Anticipating widespread destruction in Louisiana's sugarcane fields in the wake of Hurricane Katrina, USDA announced further changes to the fiscal 2005 sugar program that it modified only weeks ago.
Agriculture Department spokesmen said USDA is increasing the fiscal 2005 Overall Allotment Quantity (OAQ), which is the quantity of domestic sugar that may enter the market. It also announced early entry of the fiscal 2006 refined sugar tariff-rate quota, beginning Sept. 8, 2005.
The early entry of the fiscal 2006 refined sugar tariff-rate quota does not include specialty sugar, for which the previously announced dates of opening remain unchanged. This announcement follows the Aug. 19 sugar program actions intended to increase domestic supply.
Katrina struck land east of the primary sugarcane area of Louisiana, but the Category 3 hurricane was still expected to cause widespread damage to sugarcane fields, which were about two months from harvest.

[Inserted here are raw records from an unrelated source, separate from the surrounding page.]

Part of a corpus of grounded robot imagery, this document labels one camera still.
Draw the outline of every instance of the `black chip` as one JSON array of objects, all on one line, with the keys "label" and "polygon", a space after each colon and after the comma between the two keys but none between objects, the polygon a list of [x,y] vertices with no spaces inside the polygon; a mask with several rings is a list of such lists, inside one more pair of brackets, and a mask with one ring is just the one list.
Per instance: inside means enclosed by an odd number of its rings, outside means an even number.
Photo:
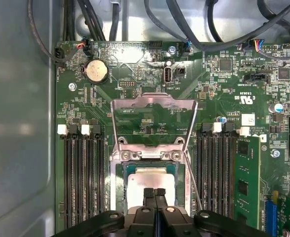
[{"label": "black chip", "polygon": [[69,125],[69,133],[70,134],[78,134],[78,126],[75,124]]},{"label": "black chip", "polygon": [[284,120],[284,115],[274,114],[272,115],[272,119],[274,122],[282,122]]},{"label": "black chip", "polygon": [[232,71],[232,61],[230,59],[220,59],[219,70],[222,72]]},{"label": "black chip", "polygon": [[241,213],[237,213],[237,221],[242,224],[247,224],[247,217]]},{"label": "black chip", "polygon": [[249,144],[248,142],[239,141],[238,142],[238,153],[248,156],[249,153]]},{"label": "black chip", "polygon": [[276,126],[270,126],[270,133],[276,133]]},{"label": "black chip", "polygon": [[93,125],[93,134],[101,134],[101,125]]},{"label": "black chip", "polygon": [[232,122],[224,123],[223,131],[224,132],[232,132],[235,130],[235,125]]},{"label": "black chip", "polygon": [[176,68],[175,69],[175,74],[176,75],[184,75],[185,74],[185,68],[181,67],[181,68]]},{"label": "black chip", "polygon": [[73,123],[79,123],[79,119],[78,119],[78,118],[73,118],[73,119],[72,119],[72,122],[73,122]]},{"label": "black chip", "polygon": [[290,79],[290,69],[289,68],[279,68],[279,80],[289,80]]},{"label": "black chip", "polygon": [[238,180],[238,191],[241,194],[248,196],[248,183],[243,180]]},{"label": "black chip", "polygon": [[281,127],[275,126],[275,133],[280,133],[280,132],[281,132]]}]

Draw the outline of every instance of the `colored wires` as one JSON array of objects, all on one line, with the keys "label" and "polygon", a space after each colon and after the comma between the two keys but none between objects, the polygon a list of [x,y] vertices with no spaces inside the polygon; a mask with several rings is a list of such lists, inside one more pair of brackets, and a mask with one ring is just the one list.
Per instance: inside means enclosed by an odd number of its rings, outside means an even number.
[{"label": "colored wires", "polygon": [[254,48],[256,52],[259,52],[262,48],[264,39],[254,39]]}]

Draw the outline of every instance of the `cable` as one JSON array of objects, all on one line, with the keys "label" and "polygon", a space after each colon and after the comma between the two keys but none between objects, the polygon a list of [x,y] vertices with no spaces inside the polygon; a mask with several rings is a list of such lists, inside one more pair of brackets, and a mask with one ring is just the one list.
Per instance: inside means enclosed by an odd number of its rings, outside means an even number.
[{"label": "cable", "polygon": [[100,24],[99,19],[94,11],[93,6],[91,5],[89,0],[83,0],[83,2],[85,3],[87,12],[88,12],[89,16],[91,17],[92,22],[94,24],[94,27],[96,30],[96,35],[99,37],[100,41],[106,41],[105,36],[103,34],[103,31],[102,31],[101,24]]},{"label": "cable", "polygon": [[112,26],[110,30],[110,41],[116,40],[117,30],[119,27],[119,21],[120,21],[120,5],[114,3],[113,10],[112,10]]},{"label": "cable", "polygon": [[68,1],[68,32],[69,32],[69,40],[75,41],[75,20],[74,20],[74,0]]},{"label": "cable", "polygon": [[64,0],[63,1],[63,19],[62,19],[62,40],[67,41],[68,40],[68,1],[69,0]]},{"label": "cable", "polygon": [[[276,16],[276,14],[268,8],[265,0],[257,0],[257,6],[262,16],[264,16],[267,20],[272,20]],[[281,19],[276,24],[286,29],[290,35],[290,22],[285,19]]]},{"label": "cable", "polygon": [[202,51],[221,51],[225,50],[228,47],[235,46],[237,44],[240,44],[242,42],[245,42],[249,39],[252,39],[261,33],[265,32],[269,28],[271,28],[274,24],[276,24],[280,19],[282,19],[285,15],[287,15],[290,12],[290,5],[287,6],[284,10],[282,10],[279,14],[276,15],[272,20],[267,22],[266,24],[262,25],[258,29],[242,36],[237,39],[234,39],[229,42],[225,43],[218,43],[216,45],[203,45],[199,42],[199,40],[195,37],[194,33],[192,32],[190,26],[186,22],[183,13],[181,9],[179,8],[179,5],[177,4],[176,0],[166,0],[169,10],[176,21],[179,28],[182,30],[182,32],[186,35],[189,41],[192,42],[192,44],[199,50]]},{"label": "cable", "polygon": [[35,25],[35,21],[34,21],[34,15],[33,15],[33,0],[28,0],[27,2],[27,16],[28,16],[28,19],[30,21],[30,26],[31,26],[31,29],[32,29],[32,33],[36,39],[36,42],[37,44],[40,46],[41,48],[41,51],[46,54],[49,58],[51,58],[52,60],[54,60],[55,62],[58,62],[58,63],[65,63],[67,62],[68,60],[70,60],[75,54],[76,52],[78,51],[78,48],[74,48],[68,55],[67,57],[65,58],[57,58],[55,56],[53,56],[49,51],[48,49],[46,49],[45,45],[43,44],[39,34],[38,34],[38,31],[36,29],[36,25]]},{"label": "cable", "polygon": [[96,41],[99,41],[99,38],[97,37],[94,25],[92,23],[92,20],[91,20],[91,18],[89,16],[89,13],[88,13],[88,11],[87,11],[87,9],[85,7],[84,1],[83,0],[78,0],[78,3],[79,3],[79,6],[81,8],[82,14],[84,16],[85,22],[86,22],[86,24],[87,24],[87,26],[89,28],[89,31],[90,31],[92,39],[96,40]]},{"label": "cable", "polygon": [[273,60],[280,60],[280,61],[287,61],[290,60],[290,57],[275,57],[272,56],[271,54],[265,53],[263,51],[259,51],[259,53],[267,58],[273,59]]},{"label": "cable", "polygon": [[213,36],[214,40],[216,42],[223,42],[223,40],[221,39],[221,37],[217,33],[217,30],[216,30],[215,24],[214,24],[214,19],[213,19],[214,6],[217,2],[218,2],[218,0],[207,0],[206,1],[206,4],[207,4],[207,23],[208,23],[209,31],[210,31],[211,35]]},{"label": "cable", "polygon": [[157,19],[157,17],[155,17],[155,15],[152,13],[152,11],[150,10],[149,7],[149,0],[144,0],[144,4],[145,4],[145,9],[146,9],[146,13],[148,15],[148,17],[150,18],[150,20],[156,25],[158,26],[161,30],[169,33],[170,35],[172,35],[173,37],[177,38],[178,40],[187,43],[188,40],[180,35],[178,35],[177,33],[175,33],[174,31],[172,31],[170,28],[168,28],[167,26],[165,26],[160,20]]}]

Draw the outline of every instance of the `motherboard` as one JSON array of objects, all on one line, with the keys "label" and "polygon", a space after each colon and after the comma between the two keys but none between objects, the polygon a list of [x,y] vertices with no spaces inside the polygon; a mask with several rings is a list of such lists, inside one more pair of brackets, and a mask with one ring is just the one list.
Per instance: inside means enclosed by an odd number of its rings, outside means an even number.
[{"label": "motherboard", "polygon": [[[60,42],[56,53],[78,44]],[[290,56],[290,44],[262,50]],[[271,236],[286,228],[290,60],[251,43],[200,52],[182,42],[90,42],[57,67],[56,130],[57,232],[142,205],[146,187],[166,189],[168,205],[194,215],[194,181],[203,209]]]}]

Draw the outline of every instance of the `cable connector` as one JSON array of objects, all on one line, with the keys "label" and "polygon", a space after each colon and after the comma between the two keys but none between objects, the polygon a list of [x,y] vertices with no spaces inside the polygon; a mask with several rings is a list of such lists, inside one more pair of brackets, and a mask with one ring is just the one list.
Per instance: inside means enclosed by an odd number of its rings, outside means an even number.
[{"label": "cable connector", "polygon": [[121,0],[110,0],[111,4],[118,4],[121,11]]}]

The hurricane was the latest in a series of events that has severely tightened the sugar market and threatened the domestic production of sugar-containing foods. The sugar market has progressively tightened across fiscal 2005 due to unexpected strong demand, cane sugar production reduced by previous hurricanes and expected weather-reduced September 2005 beet sugar production in the upper Midwest.
The actions taken Aug. 30 are intended to boost refined sugar quantities immediately available to ameliorate already-tight domestic market conditions, exacerbated by the forced closure of two major sugar refineries by the hurricane. The refineries in the New Orleans area produce about 5,500 tons of sugar daily.
USDA is committed to provide an adequate supply of sugar to meet domestic needs, within the bounds of the current sugar program, department officials said.
An increase in the OAQ of 225,000 short tons, raw value (STRV) is expected to result in immediate availability of some beet sugar “blocked stocks.” Fifty-four percent of the OAQ increase is assigned to the beet sector, as required by statute.
It is also recognized that not all entities receiving allocations will be able to supply sugar this month because of the location of current inventories and the transportation logistics of moving refined sugar. As a result, USDA surveyed all entities that have been assigned a marketing allotment to determine the amount of refined sugar that actually can be made available to the market in the remainder of fiscal 2005. Accounting for this “slippage,” the 122,288 STRV allocation is estimated to result in some 71,000 STRV actually entering the market.
The beet sugar allotment is assigned to sugar beet processors. As in the Aug. 19 announcement, the Commodity Credit Corporation (CCC) reassigned allotment from companies that were not expected to fulfill their allocation to companies that have a greater capacity to do so.
No cane sugar blocked stocks exist, and that sector's portion (46 percent) of the allocation must be reassigned to the CCC. Since CCC also has no sugar, the allotment is reassigned to imports, notably to the refined sugar TRQ allocation and to over-quota (tier II) sugar entering from Mexico.
The Aug. 12, 2005, World Agricultural Estimates of Supply and Demand report, estimated fiscal 2005 Mexican tier II imports at 110,000 STRV. Assigning this shortfall to raw sugar exporters would not help alleviate the acute shortage in refined sugar. Refineries already are operating at near capacity and few supplying countries are able to land raw sugar before Sept. 30, the end of the marketing year, even if refinery capacity were available.
Allowing early entry for the refined sugar fiscal 2006 minimum TRQ is expected to result in an additional 22,000 STRV available at once to the market. Most is already in the United States in bonded warehouse facilities or nearby in Canada.
The release of the blocked beet stocks plus early entry of refined sugar thus could result in more than 93,000 tons more sugar in the market in September. This amount is adjudged to be well in excess of the reduced supply resulting from the production disruption caused by Hurricane Katrina.